论文标题
UGIF:UI接地指令以下
UGIF: UI Grounded Instruction Following
论文作者
论文摘要
智能手机用户经常发现很难导航多种菜单执行常见任务,例如“如何阻止未知数的呼叫?”。当前,手动编写带有分步说明的帮助文档以帮助用户。通过将帮助文档中的说明接地到UI并叠加电话UI的教程,可以进一步增强用户体验。为了构建此类教程,需要几种自然语言处理组件,包括检索,解析和接地,但对于此类任务没有任何相关数据集。因此,我们引入了UGIF-DATASET,这是一种多语言,多模式的UI接地数据集,用于在包含8种语言的4,184个任务的智能手机上完成逐步任务完成。作为解决此问题的初始方法,我们建议根据用户的查询检索相关的说明步骤,并使用大语言模型(LLMS)解析步骤,以生成可以在设备上执行的宏。指令步骤通常仅在英语中可用,因此挑战包括以多种语言的用户查询的英语操作页面进行跨模式的跨模式检索,并用潜在的语言将英语指令步骤映射到UI。我们比较了包括Palm和GPT-3在内的不同LLM的性能,并发现英语UI的端到端任务完成率为48%,但其他语言的性能下降到32%。我们在此任务上分析了现有模型的常见故障模式,并指出了改进领域。

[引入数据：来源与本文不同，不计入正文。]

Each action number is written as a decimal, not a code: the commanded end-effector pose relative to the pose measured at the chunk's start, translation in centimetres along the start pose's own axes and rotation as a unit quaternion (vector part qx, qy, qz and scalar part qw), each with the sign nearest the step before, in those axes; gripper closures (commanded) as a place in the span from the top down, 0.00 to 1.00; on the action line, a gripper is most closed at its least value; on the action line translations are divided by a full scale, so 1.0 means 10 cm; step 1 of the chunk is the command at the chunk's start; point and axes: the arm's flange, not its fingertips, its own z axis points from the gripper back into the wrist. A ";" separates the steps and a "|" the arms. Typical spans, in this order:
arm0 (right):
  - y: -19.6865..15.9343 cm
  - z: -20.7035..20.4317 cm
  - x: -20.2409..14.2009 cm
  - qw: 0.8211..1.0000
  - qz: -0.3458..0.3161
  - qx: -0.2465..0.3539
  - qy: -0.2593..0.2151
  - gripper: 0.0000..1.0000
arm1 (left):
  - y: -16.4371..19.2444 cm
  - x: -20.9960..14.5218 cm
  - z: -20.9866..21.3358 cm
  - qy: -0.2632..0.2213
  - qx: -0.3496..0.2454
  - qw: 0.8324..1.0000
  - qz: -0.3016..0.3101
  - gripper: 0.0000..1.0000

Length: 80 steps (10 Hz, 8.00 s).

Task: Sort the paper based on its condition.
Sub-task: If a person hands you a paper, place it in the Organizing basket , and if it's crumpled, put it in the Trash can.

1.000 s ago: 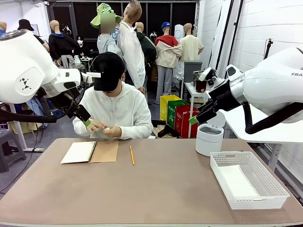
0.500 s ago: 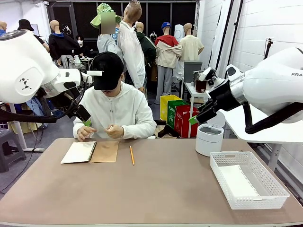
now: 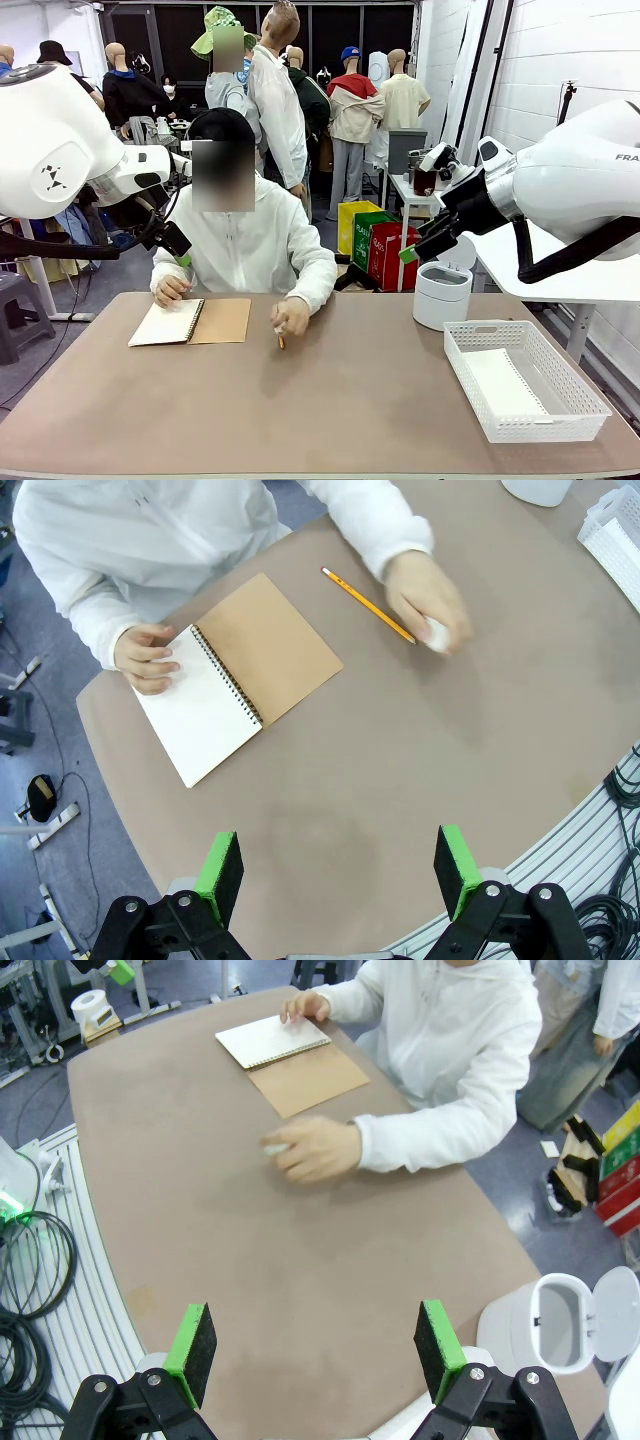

Smartphone users often find it difficult to navigate myriad menus to perform common tasks such as "How to block calls from unknown numbers?". Currently, help documents with step-by-step instructions are manually written to aid the user. The user experience can be further enhanced by grounding the instructions in the help document to the UI and overlaying a tutorial on the phone UI. To build such tutorials, several natural language processing components including retrieval, parsing, and grounding are necessary, but there isn't any relevant dataset for such a task. Thus, we introduce UGIF-DataSet, a multi-lingual, multi-modal UI grounded dataset for step-by-step task completion on the smartphone containing 4,184 tasks across 8 languages. As an initial approach to this problem, we propose retrieving the relevant instruction steps based on the user's query and parsing the steps using Large Language Models (LLMs) to generate macros that can be executed on-device. The instruction steps are often available only in English, so the challenge includes cross-modal, cross-lingual retrieval of English how-to pages from user queries in many languages and mapping English instruction steps to UI in a potentially different language. We compare the performance of different LLMs including PaLM and GPT-3 and find that the end-to-end task completion rate is 48% for English UI but the performance drops to 32% for other languages. We analyze the common failure modes of existing models on this task and point out areas for improvement.